Finalement, comment assumer la responsabilité d’un adolescent quand on n’est pas capable de d’arriver à temps à ses rendez-vous médicaux ? Comment arrivera-t-elle à rendre Lionel autonome, en étant elle-même dépendante ? Certes sur les 250 euros qu’elle reçoit du CPAS, elle lui en donne 50 euros d’argent de poche, mais cela suffit-il ?
Renouer le lien
Marc, 40 ans, sait que la justice en attend plus de sa part, pour qu’il puisse récupérer ses enfants.
Après un passage à la rue et une consommation faite de high, avec la cocaïne et de low, avec l’héroïne, son cœur a lâché. Crise cardiaque. Un déclic pour ce père de deux garçons de trois ans et six ans. C’était trop tôt pour définitivement abandonner ses enfants.

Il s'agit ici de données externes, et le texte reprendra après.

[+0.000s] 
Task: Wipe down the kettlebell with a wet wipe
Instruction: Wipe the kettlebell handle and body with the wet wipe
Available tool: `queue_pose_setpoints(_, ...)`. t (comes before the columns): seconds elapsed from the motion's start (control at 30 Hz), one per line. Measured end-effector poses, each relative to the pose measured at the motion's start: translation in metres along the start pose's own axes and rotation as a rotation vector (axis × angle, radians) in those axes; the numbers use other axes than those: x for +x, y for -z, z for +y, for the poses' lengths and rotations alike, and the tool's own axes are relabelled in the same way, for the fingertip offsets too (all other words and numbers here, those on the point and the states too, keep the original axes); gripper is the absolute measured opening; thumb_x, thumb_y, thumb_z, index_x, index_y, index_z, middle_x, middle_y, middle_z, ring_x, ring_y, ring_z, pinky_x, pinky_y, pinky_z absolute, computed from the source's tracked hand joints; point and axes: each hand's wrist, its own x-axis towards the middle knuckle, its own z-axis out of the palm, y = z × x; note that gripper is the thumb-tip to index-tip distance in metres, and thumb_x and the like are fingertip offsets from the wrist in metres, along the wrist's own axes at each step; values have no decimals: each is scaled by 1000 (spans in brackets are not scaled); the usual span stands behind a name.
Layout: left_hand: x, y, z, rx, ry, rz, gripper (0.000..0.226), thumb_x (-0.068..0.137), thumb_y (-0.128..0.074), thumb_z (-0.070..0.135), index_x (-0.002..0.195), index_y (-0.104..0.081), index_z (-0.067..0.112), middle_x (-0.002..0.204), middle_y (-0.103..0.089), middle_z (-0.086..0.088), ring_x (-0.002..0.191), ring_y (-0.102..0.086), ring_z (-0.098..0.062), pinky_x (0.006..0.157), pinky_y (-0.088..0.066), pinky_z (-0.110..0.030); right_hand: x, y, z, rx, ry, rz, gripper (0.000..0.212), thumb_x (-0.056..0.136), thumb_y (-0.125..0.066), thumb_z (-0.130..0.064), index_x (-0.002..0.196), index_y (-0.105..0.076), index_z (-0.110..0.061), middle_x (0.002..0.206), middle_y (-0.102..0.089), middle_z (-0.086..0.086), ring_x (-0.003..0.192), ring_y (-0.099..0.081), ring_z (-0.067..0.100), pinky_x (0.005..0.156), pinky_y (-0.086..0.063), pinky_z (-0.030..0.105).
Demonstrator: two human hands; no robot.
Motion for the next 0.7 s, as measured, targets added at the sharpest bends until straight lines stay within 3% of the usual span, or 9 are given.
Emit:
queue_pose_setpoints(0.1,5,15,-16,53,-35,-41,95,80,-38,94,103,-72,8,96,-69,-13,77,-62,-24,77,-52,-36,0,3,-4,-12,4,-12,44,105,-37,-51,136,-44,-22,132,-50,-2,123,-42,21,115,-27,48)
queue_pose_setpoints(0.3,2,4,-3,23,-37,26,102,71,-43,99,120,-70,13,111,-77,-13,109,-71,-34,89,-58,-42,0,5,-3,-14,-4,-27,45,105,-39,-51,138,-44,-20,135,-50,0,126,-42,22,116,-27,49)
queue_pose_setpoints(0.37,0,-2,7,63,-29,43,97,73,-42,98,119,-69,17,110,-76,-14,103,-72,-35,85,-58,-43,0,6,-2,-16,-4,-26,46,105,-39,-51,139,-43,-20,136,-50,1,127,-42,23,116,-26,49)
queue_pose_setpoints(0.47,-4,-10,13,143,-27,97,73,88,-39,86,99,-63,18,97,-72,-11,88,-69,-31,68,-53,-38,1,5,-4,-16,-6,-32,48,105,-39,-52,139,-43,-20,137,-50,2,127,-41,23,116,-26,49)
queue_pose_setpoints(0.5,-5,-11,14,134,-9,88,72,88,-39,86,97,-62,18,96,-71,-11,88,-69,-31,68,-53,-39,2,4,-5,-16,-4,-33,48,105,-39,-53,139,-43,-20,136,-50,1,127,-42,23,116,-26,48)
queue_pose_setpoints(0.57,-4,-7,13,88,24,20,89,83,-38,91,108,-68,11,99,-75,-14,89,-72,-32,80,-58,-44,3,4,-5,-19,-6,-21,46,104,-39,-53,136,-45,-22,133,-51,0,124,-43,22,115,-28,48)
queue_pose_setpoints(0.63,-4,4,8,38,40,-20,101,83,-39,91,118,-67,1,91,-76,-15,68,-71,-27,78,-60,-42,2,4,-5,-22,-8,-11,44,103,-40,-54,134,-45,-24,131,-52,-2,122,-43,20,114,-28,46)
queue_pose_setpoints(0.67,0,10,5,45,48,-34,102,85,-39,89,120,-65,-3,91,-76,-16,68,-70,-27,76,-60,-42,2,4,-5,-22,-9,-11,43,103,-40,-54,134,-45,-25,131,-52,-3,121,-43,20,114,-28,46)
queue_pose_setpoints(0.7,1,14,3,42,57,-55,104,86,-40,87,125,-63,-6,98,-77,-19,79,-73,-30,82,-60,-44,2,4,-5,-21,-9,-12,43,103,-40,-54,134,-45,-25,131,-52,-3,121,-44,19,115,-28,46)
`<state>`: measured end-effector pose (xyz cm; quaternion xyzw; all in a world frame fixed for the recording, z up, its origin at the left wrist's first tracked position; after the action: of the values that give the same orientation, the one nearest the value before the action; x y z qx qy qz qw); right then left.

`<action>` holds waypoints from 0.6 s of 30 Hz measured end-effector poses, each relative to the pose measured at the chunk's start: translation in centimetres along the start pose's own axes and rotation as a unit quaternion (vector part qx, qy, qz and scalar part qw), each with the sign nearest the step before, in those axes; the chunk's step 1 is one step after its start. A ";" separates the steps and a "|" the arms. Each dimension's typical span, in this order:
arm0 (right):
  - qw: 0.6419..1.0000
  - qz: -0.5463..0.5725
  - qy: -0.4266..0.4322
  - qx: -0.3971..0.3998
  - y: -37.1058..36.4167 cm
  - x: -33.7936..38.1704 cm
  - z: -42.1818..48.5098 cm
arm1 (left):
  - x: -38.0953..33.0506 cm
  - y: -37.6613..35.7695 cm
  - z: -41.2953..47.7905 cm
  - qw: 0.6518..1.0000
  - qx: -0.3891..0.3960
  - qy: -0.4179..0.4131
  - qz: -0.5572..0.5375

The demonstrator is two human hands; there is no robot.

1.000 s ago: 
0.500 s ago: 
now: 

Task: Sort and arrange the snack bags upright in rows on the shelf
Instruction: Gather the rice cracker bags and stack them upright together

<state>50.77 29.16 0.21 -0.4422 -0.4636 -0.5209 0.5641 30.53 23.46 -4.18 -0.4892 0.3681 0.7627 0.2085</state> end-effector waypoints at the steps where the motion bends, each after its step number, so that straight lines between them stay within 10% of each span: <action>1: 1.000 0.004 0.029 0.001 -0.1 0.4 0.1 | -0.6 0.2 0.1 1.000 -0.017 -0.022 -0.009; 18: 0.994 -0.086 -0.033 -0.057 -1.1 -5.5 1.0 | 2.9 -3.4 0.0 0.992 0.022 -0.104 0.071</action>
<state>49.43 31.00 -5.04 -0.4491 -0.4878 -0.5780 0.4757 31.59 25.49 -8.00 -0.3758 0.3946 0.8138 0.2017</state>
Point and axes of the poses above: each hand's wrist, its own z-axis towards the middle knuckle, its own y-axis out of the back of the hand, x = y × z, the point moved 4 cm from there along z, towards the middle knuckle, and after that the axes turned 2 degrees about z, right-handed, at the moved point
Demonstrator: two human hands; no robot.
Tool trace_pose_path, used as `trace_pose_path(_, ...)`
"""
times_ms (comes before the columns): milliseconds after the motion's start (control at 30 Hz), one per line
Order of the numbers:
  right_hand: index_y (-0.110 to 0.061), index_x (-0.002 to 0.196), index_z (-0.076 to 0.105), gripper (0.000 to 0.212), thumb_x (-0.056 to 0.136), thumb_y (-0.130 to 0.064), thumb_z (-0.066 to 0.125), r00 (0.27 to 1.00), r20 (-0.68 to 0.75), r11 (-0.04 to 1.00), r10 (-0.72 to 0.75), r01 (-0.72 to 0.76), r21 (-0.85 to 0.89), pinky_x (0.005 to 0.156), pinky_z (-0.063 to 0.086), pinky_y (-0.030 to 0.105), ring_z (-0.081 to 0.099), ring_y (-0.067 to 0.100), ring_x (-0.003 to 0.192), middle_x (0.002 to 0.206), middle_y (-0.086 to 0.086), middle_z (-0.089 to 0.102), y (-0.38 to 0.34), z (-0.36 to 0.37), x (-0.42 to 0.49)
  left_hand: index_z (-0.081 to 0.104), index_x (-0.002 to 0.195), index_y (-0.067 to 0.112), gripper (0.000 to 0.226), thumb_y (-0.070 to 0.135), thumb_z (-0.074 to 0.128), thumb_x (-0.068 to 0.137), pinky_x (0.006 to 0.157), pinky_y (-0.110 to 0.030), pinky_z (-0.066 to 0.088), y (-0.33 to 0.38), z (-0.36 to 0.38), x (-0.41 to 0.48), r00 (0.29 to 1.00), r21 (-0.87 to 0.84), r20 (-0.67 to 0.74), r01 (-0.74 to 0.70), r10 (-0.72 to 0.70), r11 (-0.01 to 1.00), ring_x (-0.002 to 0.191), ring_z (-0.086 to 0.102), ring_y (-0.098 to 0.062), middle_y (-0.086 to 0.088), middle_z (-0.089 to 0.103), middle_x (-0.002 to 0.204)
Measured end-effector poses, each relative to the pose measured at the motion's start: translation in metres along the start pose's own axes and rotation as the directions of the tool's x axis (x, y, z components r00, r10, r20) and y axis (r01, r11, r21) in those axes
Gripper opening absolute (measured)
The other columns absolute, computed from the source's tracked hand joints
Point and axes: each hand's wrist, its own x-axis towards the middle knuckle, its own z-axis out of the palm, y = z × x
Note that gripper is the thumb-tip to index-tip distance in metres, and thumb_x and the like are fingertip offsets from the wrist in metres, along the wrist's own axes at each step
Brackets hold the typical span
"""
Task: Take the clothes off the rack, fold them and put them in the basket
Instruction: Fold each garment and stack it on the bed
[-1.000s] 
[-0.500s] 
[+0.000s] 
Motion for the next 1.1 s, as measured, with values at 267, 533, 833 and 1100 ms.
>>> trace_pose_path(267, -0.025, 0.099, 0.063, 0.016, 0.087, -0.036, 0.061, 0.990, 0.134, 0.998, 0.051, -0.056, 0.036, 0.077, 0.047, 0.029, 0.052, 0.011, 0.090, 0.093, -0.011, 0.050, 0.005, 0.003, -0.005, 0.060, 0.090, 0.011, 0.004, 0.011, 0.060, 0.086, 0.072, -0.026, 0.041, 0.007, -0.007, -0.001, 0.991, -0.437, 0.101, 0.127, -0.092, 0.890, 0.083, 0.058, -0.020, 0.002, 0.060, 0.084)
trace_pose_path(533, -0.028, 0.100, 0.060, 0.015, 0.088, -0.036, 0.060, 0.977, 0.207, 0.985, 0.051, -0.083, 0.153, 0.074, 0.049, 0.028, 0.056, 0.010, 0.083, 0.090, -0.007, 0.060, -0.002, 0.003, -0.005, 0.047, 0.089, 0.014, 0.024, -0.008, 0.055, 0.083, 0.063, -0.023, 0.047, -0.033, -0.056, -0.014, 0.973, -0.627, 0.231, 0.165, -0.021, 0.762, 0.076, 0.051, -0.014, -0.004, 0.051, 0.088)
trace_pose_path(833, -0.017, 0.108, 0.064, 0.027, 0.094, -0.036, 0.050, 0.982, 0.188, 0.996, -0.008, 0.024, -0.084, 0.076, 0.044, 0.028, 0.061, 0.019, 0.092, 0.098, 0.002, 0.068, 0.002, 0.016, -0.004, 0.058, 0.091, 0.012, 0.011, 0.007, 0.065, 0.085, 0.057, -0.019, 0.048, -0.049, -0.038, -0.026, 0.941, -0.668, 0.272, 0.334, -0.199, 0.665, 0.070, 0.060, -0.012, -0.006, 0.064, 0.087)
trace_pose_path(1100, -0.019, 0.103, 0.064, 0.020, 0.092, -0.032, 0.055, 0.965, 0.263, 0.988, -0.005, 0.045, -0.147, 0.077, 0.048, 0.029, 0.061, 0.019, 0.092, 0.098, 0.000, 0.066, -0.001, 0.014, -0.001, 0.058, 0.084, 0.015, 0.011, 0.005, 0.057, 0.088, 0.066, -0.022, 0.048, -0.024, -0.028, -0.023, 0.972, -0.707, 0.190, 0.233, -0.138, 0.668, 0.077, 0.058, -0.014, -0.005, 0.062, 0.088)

Ses années à la rue lui ont fait comprendre qu’il avait beaucoup perdu. A sa sortie de l’hôpital, il voulait changer. Combler le manque des médicaments par la présence de ses enfants. A la MASS, son traitement s’est, d’abord, constitué de méthadone. Une fois stabilisé, et en accord avec le médecin, il est passé aux benzodiazépines. Son prochain objectif est d’arriver à ne plus rien prendre.
Depuis sa prise de conscience, son cadre de vie s’est amélioré. Il a trouvé un logement, certes à une heure trente en transport en commun de l’endroit où vivent ses enfants. « Mais, je préfère savoir que j’ai un toit pour les accueillir quand ils viennent chez moi », confie-t-il.
« Pour le moment, un club d’art martial me fait confiance et me permet de donner quelques cours par semaine, contre rémunération ». Il attend d’avoir un contrat à durée indéterminée pour demander une garde partagée, à son ex conjointe. La mère des enfants ne s’y opposera pas. Au contraire, elle estime qu’ils ont besoin de leur père, dans leur développement. « Quand je dois les redéposer chez eux, le dimanche, ils me disent qu’ils veulent rester ». Les sorties au parc pour jouer au football lui permettent d’espérer un nouvel avenir.
En évoquant son passé et la perte de la garde de ses enfants pendant un peu plus de deux ans, ses sentiments sont partagés. La séparation ne l’a pas aidé à remonter la pente. Mais il a conscience que la justice a bien fait de les laisser avec leur maman. Pour leur bien-être, ils ne pouvaient pas évoluer avec un père plongé dans une telle dépendance. Mais l'addiction était trop forte, plus forte que la perte d'un enfant.